Private investment institutions are also present in South Africa and offering Islamic finance products, making up a larger proportion of the Islamic finance sector than the country’s Islamic banking windows. Fund manager Oasis Group Holding, which recently won the 2014 IFN Islamic Investor Award for Best Islamic Asset Management Firm in Africa, is one of the most prominent operators within the industry and was established in 1997. Asset management companies include Stanlib and Fraters; while Al Baraka Bank also offers an investment account.
Foreign investment
South Africa is second only to Morocco in terms of inward financial services FDI according to EY with the country gaining 18.9% of all FDI projects overall in Africa. A recent report by the Dubai Chamber of Commerce and Industry has found that the majority of funding to Africa from the GCC — 65% of US$30 billion over the last 10 years — has been focused on North Africa, certain investors such as Saudi-based ACWA Power have focused on investment in South Africa.

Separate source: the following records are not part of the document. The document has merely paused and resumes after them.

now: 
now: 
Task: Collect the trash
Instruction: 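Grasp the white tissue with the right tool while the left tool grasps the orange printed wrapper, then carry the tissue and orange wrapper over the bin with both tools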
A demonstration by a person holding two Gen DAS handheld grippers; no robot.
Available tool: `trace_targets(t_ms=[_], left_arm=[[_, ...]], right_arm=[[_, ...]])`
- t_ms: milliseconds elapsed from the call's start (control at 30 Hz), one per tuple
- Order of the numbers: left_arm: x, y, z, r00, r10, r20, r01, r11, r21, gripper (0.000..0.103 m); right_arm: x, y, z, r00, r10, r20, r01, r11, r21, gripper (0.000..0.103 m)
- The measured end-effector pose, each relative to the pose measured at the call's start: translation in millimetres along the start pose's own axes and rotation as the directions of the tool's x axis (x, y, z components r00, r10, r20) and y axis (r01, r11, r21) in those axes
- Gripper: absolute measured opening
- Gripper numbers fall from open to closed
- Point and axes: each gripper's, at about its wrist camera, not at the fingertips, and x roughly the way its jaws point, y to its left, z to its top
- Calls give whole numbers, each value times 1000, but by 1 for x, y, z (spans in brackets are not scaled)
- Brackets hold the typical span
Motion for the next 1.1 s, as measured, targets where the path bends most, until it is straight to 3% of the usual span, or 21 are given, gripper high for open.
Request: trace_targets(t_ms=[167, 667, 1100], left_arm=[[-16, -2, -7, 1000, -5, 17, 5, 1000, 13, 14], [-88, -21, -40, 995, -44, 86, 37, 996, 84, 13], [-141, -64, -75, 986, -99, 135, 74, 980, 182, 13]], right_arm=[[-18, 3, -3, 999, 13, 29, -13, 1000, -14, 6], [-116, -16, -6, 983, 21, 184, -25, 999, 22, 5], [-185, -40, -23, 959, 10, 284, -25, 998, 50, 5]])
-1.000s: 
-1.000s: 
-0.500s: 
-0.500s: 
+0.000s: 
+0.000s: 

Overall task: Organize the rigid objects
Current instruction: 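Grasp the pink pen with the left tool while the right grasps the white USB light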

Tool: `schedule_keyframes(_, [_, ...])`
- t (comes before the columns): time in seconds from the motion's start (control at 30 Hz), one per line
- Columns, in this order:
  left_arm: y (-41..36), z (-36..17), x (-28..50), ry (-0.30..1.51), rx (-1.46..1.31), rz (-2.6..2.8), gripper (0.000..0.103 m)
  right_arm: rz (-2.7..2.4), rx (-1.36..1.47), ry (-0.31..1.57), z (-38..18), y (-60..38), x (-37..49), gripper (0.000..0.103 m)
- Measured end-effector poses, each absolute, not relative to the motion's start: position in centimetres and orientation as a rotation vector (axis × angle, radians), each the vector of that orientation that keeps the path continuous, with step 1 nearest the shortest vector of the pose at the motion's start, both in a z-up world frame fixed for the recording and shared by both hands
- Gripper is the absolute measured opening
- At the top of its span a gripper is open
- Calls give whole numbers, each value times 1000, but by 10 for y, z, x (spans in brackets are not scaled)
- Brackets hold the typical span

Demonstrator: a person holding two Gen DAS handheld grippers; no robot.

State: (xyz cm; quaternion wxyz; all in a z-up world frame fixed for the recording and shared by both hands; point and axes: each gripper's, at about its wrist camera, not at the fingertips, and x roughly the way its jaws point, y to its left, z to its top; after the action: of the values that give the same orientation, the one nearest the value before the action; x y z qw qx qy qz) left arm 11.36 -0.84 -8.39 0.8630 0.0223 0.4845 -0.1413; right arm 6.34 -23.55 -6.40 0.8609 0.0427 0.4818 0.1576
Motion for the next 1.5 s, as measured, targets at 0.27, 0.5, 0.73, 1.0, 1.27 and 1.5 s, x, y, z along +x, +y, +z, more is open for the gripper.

In November 2013 Jenaan Investment, one of the UAE’s largest agriculture and livestock investment companies announced a strategic partnership agreement with South African company Suidwes; the South African company will provide technical assistance to the US$160 million worth of Jenaan Investment agriculture projects in Sudan. In October this year, UAE-based private equity firm Abraaj Group bought a majority stake in South African food and personal care manufacturer, Liberty Star Consumer Holdings.
Challenges and opportunities
One of the main challenges for South Africa will be building on the interest generated by the government’s Sukuk issuance both domestically and internationally. Domestic state-owned entities and corporates have expressed interest in issuing Sukuk and as a non-Muslim country, an active developing Islamic finance industry would be a beneficial way to attract further investment from the Gulf region.